Behavioural targeting helps online advertising – our study confirmsJuly 5, 2011 by Radek Maciaszek
How can behavioural targeting help online advertising?
I often asked myself this question while studying towards an MSc in Cognitive and Decisions Sciences. This course covered a broad range of topics, ranging from computer science, AI and neuroscience, to psychology and philosophy. I was always tempted to see if I could use some of this research in our work.
You may ask what cognitive science has in common with online advertising. The answer is quite a lot, as some of our customers have already noticed. It can help to better understand the interests of online visitors and their decision processes, and can ultimately help website owners to serve more relevant web content and advertising. I decided to explore this question in more detail during my MSc thesis.
This project was motivated by a paper published by scientists from Microsoft Research (Yan et al., 2009) who found that behavioural targeting in search advertising could yield up to a 670% increase in the overall CTR (click-through ratio). We performed a systematic study of the clickstream logs of a commercial ad network and found that the overall CTR could be increased by as much as 909%.
This study considered the impact of behavioural targeting techniques on online display advertising. Specifically, we investigated whether simulating delivery of traffic to chosen clusters of users would increase the overall CTR of all ads. We examined the data using different evaluation metrics, such as user similarity, precision, recall and F-measure, then we used the t-test to confirm the significance of the results. The experimental design was implemented with the help of scalable data mining libraries, which allowed a successful analysis of the large body of data.

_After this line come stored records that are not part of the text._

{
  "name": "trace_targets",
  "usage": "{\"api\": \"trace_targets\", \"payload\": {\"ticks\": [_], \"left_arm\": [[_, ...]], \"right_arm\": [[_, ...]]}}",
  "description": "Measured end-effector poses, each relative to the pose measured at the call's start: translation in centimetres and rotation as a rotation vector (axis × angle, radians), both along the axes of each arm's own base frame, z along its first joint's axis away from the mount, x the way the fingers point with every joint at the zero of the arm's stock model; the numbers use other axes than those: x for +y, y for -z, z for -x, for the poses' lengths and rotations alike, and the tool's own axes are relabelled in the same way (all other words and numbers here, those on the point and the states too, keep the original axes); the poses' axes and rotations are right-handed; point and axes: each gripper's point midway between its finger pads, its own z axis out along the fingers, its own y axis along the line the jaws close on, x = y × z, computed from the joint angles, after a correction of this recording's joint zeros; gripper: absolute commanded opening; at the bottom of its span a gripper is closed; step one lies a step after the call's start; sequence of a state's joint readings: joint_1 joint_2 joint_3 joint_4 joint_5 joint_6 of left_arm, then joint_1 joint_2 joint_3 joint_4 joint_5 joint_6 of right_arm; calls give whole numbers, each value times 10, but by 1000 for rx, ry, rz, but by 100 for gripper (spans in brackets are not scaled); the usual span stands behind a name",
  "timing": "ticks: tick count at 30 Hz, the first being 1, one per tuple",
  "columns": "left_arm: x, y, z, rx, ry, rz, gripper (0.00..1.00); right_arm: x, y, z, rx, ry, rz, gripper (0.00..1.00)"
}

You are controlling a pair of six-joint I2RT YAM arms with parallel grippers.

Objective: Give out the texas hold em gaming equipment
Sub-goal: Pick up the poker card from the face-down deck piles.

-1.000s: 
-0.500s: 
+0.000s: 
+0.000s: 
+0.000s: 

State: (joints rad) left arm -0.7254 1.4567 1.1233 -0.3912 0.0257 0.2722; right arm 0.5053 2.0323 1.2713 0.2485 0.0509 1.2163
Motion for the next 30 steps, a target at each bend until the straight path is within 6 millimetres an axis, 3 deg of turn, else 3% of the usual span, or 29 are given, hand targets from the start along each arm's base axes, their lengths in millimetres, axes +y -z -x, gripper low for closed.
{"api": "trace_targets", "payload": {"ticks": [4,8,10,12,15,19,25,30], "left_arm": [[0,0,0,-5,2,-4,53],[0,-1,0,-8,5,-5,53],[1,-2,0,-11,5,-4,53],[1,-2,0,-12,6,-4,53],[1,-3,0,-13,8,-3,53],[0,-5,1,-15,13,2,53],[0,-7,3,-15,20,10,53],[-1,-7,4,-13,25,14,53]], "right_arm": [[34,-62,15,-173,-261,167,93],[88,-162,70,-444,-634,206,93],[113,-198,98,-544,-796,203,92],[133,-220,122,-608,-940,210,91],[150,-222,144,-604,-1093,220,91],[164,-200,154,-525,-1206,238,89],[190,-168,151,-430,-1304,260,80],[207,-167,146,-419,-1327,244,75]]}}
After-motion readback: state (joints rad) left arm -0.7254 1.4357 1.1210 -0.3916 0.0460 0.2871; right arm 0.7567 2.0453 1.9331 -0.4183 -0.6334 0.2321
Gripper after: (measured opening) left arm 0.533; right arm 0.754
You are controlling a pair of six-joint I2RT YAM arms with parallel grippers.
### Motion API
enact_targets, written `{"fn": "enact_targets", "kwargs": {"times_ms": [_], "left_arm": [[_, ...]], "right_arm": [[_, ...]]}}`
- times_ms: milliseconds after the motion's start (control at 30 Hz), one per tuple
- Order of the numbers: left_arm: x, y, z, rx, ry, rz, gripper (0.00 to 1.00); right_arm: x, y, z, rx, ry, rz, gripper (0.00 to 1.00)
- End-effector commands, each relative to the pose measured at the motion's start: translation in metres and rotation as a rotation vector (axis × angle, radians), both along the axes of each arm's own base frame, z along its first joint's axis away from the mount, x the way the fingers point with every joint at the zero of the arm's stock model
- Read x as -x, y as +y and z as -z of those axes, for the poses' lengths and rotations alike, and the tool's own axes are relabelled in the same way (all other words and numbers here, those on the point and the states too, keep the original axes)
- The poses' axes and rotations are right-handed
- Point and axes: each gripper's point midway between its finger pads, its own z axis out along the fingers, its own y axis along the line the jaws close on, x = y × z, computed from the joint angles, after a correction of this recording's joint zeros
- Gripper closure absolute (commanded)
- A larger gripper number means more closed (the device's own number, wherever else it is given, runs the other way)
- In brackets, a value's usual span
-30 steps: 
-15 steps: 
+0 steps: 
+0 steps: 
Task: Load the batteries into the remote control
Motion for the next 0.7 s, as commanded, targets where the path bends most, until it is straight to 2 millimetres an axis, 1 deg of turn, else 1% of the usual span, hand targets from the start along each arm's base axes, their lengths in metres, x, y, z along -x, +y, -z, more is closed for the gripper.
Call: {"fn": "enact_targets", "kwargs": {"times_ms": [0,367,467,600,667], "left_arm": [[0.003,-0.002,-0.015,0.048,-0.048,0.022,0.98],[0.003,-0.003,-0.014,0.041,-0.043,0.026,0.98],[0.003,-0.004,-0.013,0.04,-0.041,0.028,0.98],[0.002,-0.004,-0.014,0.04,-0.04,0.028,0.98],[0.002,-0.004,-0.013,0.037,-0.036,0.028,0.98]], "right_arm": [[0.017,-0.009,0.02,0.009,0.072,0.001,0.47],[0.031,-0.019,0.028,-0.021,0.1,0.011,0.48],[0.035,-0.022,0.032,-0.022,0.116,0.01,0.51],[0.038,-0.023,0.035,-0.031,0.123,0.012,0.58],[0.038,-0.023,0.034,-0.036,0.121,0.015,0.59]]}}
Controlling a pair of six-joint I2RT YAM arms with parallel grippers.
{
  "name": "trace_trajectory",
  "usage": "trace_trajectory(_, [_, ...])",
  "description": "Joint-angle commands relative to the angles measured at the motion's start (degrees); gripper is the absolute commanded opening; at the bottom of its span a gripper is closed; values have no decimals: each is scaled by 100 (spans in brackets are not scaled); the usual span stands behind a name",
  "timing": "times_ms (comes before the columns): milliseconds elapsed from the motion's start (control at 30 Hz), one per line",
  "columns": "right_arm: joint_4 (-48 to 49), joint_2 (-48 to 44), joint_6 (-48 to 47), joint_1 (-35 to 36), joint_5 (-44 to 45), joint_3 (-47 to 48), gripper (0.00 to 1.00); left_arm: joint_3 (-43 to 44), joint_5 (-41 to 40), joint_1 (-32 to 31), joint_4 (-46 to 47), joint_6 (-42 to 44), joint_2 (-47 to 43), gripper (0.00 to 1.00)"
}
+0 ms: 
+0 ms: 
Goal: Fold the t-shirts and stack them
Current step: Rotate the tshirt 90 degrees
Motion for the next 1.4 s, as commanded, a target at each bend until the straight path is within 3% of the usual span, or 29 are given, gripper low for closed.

You may download the paper here (the source code is included): MSc Thesis – How much behavioural targeting can help online advertising
I used many data technologies in this project, starting with Hadoop and Hive and Amazon Cloud. All programming was done with Java and Python. The biggest challenge was posed by the amount of data which needed to be clustered, but thanks to Apache Mahout this project was finished in less than a month.
Abstract
Online advertising has exploded during the past few years; the current UK market (as of the middle of 2010) is evaluated at more than £3.5 billion. Such advertising grew dramatically — by about 2200% — during the 2000s. Behavioural targeting (BT) is largely regarded as one of the most effective techniques in optimizing online advertising. However, despite the impressive numbers involved in this industry, there are only a few academic studies performed on real world click-stream data (e.g. Yan, Liu, Wang, Zhang, Jiang & Chen 2009; Ratnaparkhi 2010; Chen, Pavlov, & Canny 2009). This may be linked to the extreme demands on system resources caused by the huge amount of advertising data available.
Yan et al. (2009) confirmed that BT could significantly increase the effectiveness of one specific type of online advertising (so-called search advertising). In this work we investigate whether techniques linked to BT may be beneficial to online display advertising. Using data from a major commercial ad network, we show that a simple BT technique (such as user clustering) could improve click-through ratio by more than 900%.
Furthermore, from a software engineering perspective, we provide support for using distributed open source technologies to tackle the complex analysis of advertising data.
References
- Yan , J., & Liu, N., & Wang, G., & Zhang, W., & Jiang, Y., & Chen, Z. (2009). How much can Behavioural Targeting Help Online Advertising? Proceedings of the 18th international conference on World Wide Web. Madrid, Spain.
- Ratnaparkhi, A. (2010). Finding predictive search queries for behavioral targeting. In ADKDD’10, The 4th International Workshop on Data Mining and Audience Intelligence for Advertising.
- Chen, Y., Pavlov, D., & Canny, J.F. (2009). Large-scale behavioral targeting. In KDD ’09: Proceedings of the 15th ACM SIGKDD international conference on Knowledge discovery and data mining, 209-218.